The frontend talks to the same endpoint through the standard client:
// apps/platform/lib/api/inference.ts
import { apiClient } from './client'
export async function getInferenceModel() {
return apiClient.get('inference/model').json<{ model: ModelCard }>()
}
export async function clusterIssues(issues: { id: string; text: string }[]) {
return apiClient.post('inference/cluster', { json: { issues } })
.json<{ model: ModelCard; assignments: Assignment[] }>()
}
Auth headers are attached automatically. Add matching handlers to lib/mock/router.ts so
mock-mode dev keeps working. Render abstentions explicitly — a loop_id: null with a reason
is information the user should see, not an empty cell.
8. When the gates fail: reading the diagnosis
E-DEG fails / E-SIL below 0.20 / everything lands in 2 huge clusters.
This is a signal balance problem, and it has a known cause. The three clustering signals
live on very different scales:
| signal | mean pairwise similarity | std — its actual discriminating power |
|---|
| embedding | 0.327 | 0.111 |
| lexical | 0.055 | 0.050 |
| severity | 0.841 | 0.074 |
Severity has the highest mean and one of the smallest spreads — it is close to a constant
offset rather than a signal. If it is weighted too heavily, it alone pushes every pair over the
edge threshold: the graph becomes ~99.9% dense, the threshold stops doing anything, and
community detection collapses the corpus into two blobs.
There is a second, architectural reason the embedding must dominate: inference assigns by
embedding cosine to loop centroids. A partition that is not embedding-coherent has centroids
that mean nothing in the space where assignment actually happens — which is what E-SIL and
E-PROBE detect. The shipped defaults account for both (w_embed 0.70 / w_tfidf 0.20 / w_severity 0.10, edge threshold 0.46). If you override them, keep severity as a tiebreaker.
Do not tune against E-SIL alone — it is gameable by fragmentation (a corpus split into
singletons scores a perfect 1.0). E-COV and E-DEG are what stop that. Any retune has to clear
all of them together.
You can tune this per workspace on the pinned cluster config:
curl -sX POST $API/v1/configs/cluster/versions \
-H "Authorization: Bearer $TOKEN" -H 'Content-Type: application/json' \
-H "Idempotency-Key: $(uuidgen)" \
-d '{"body":{"w_embed":0.7,"w_tfidf":0.2,"w_severity":0.1,
"edge_threshold_large":0.46,"edge_threshold_small":0.36}}'
Then retrain.

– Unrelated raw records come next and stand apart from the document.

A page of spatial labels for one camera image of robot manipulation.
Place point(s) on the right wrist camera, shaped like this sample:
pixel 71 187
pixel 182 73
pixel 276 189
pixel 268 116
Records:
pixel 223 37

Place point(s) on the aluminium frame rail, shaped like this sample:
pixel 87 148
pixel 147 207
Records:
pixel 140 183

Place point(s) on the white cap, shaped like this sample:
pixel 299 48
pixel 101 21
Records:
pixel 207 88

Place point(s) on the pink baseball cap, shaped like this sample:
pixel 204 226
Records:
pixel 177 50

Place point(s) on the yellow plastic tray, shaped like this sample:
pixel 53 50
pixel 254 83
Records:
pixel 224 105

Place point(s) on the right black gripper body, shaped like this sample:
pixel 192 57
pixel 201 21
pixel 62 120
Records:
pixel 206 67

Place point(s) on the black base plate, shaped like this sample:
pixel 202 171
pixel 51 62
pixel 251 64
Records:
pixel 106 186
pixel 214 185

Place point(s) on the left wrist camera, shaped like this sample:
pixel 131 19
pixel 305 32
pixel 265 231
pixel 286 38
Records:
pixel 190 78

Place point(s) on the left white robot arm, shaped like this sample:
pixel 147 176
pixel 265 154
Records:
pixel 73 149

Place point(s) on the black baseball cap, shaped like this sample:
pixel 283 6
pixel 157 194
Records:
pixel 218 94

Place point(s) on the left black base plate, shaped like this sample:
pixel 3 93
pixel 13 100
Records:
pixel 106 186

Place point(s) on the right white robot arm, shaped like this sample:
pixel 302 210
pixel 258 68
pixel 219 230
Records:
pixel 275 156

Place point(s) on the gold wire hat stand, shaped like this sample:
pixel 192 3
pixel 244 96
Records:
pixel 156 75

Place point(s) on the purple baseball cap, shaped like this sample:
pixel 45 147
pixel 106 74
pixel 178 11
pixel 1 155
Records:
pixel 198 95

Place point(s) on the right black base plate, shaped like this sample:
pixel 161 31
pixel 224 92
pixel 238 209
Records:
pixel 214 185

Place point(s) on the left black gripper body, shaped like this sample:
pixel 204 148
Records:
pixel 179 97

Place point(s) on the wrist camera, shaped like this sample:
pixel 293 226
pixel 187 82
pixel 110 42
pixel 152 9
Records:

Because the run pins its config by content hash, the new run is reproducible and
the old one is untouched.
Everything abstains at inference. The model’s loops are tighter than your incoming issues.
Check loop_count — if it is very high relative to your corpus, the partition is over-split.
Evaluation 422s with “no wm@2 artifact”. WM2_ARTIFACTS is not true. See the warning at
the top.
9. What is deliberately not here
- There is no “just give me clusters without training” endpoint. Assignment requires a promoted
artifact, on purpose: an assignment that cannot be traced to an evaluated, content-hashed
model is not one you can defend to an auditor.
- Inference never invents a loop.
is_new_loop is always false; genuinely novel issues abstain
and are picked up by the next training run.